Romeo's first day on the job! He starts a bit slow but soon gets into his work.
Alarm system
No no... This is not intended to keep Romeo at work longer... But to alert me with noise if he decides to leave early. That door latch was built to contain 5 lb chickens... Not a 150 lb pig!
Tiger the supervisor
Tiger takes a keen interest in the new laborer... Or maybe she's wondering what her new job will be!
Some remodeling
Chickens take advantage
I locked the chickens out 2 days ago... But they seem happy with the remodeling Romeo did. Is it a conspiracy???
The finished product
Overall the job was a success. Romeo managed to stir up the entire pen, leaving it ready for a new layer of bedding on top and put back into use for the quickly growing chickens in the nursery.

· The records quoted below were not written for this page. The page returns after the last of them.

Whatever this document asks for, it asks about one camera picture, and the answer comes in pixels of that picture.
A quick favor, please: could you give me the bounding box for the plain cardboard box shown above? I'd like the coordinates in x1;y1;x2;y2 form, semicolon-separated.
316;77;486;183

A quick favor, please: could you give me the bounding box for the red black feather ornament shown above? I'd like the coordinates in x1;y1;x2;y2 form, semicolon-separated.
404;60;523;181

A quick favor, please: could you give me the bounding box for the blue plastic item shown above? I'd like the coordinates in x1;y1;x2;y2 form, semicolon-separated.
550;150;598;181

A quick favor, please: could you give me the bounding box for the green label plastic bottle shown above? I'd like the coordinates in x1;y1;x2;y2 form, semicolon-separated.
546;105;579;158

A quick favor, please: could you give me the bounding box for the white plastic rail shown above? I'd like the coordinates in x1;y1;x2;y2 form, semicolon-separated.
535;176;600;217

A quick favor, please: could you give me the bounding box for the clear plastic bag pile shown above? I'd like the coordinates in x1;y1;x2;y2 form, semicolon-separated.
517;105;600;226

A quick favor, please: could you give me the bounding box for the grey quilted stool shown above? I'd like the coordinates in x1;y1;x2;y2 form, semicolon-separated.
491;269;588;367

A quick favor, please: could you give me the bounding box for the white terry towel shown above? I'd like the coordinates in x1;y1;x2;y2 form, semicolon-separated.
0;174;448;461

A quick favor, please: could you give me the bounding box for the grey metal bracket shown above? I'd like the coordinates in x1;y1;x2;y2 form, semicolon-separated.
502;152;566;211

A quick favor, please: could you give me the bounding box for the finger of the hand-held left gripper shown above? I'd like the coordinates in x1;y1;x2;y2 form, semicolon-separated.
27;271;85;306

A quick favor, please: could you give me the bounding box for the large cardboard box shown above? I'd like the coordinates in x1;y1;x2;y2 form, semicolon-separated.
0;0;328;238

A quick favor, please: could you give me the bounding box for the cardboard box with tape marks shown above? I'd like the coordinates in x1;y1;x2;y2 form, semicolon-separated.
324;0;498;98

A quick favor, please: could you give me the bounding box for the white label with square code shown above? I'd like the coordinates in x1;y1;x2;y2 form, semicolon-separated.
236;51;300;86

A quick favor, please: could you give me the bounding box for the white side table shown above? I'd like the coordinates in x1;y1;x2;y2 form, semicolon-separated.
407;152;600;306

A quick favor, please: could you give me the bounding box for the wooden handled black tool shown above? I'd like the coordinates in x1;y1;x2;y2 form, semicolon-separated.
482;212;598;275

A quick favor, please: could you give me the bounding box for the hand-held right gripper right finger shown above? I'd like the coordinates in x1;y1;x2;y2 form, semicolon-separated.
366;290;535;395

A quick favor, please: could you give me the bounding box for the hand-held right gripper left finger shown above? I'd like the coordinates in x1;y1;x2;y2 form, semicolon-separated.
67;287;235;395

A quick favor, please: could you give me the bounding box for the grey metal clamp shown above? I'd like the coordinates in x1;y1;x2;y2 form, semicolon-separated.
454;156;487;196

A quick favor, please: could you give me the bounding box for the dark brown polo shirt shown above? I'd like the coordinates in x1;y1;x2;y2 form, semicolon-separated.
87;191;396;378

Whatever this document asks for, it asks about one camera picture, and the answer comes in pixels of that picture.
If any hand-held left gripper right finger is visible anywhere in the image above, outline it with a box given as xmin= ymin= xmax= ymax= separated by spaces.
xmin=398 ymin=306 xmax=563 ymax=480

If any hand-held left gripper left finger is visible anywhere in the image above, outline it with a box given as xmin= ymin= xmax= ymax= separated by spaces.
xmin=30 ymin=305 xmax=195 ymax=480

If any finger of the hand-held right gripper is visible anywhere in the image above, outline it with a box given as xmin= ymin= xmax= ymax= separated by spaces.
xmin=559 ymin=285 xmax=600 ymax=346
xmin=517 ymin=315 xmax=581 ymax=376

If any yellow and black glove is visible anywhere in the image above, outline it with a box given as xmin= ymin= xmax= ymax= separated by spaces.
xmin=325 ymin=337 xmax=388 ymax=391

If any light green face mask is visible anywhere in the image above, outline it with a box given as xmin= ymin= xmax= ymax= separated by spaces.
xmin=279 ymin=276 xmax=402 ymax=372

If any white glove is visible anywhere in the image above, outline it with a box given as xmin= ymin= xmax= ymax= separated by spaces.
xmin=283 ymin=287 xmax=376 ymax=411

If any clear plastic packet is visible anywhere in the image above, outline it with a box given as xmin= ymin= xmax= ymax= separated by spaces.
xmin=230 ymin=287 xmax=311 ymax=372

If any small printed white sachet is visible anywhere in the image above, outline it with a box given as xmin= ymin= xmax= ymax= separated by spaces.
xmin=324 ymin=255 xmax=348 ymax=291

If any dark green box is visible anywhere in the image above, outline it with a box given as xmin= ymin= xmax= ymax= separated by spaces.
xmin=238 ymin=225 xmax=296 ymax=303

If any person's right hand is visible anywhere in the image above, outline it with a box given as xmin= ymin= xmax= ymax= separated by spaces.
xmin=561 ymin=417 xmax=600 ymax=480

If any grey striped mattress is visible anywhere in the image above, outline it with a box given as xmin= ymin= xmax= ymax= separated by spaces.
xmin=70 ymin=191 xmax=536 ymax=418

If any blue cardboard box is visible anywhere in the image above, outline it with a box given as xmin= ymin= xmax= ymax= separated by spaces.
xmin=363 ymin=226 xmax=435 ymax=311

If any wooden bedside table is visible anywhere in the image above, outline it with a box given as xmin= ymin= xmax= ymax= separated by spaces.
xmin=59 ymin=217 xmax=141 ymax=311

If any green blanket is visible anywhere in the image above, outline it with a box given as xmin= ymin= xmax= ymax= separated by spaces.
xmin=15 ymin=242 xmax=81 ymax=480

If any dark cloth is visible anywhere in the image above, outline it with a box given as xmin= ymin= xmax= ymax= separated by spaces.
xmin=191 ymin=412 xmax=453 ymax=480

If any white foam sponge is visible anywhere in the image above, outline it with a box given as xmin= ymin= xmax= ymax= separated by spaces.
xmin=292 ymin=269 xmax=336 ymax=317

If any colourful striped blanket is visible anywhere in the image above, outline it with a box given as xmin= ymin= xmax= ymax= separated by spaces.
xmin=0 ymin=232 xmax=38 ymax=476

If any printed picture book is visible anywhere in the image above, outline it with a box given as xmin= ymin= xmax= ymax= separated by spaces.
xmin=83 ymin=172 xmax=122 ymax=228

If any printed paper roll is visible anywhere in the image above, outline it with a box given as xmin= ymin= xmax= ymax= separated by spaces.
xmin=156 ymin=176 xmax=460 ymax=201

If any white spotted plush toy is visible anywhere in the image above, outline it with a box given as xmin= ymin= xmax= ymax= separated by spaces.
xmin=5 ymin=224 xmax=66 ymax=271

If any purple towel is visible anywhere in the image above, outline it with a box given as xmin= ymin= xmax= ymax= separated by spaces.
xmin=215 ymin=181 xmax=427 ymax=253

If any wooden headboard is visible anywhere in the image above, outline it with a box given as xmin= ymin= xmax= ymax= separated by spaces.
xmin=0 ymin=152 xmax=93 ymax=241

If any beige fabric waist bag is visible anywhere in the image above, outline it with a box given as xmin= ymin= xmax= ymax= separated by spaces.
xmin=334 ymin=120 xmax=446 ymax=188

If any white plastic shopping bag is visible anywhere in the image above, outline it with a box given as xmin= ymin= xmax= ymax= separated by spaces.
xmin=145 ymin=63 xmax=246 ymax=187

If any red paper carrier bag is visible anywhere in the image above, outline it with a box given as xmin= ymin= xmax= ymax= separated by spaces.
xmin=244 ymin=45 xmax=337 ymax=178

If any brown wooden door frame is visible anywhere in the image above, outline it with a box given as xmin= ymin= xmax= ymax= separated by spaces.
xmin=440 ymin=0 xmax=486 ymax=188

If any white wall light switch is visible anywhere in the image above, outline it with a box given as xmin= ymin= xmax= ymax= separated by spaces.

Sure, there are a few lessons leanred here... dont leave to go to town while romeo is at work.... build better doors on coops that pigs will work in.... bury some of hte food deeper to keep him interested for a longer time. Nevertheless, i'd rather fix the door than stir all those pine shavings by myself. It was fun to sit outside the pen with a cup of coffee and watch him work. Ever closley watch a pig "snort" to blow light dust and shavings away to carefully uncover one tiny chicken pellet? It is actually quite amazing, reminded me of watching a archeologist carefully unearthing a dinosaur bone.
I suspect that if we can regain an appreciation for each animal's natural instinct, and leanred to mange and make useful their abilities, this concept will work, saving money, keeping animals busy and happy, and increase farming profit with less human labor.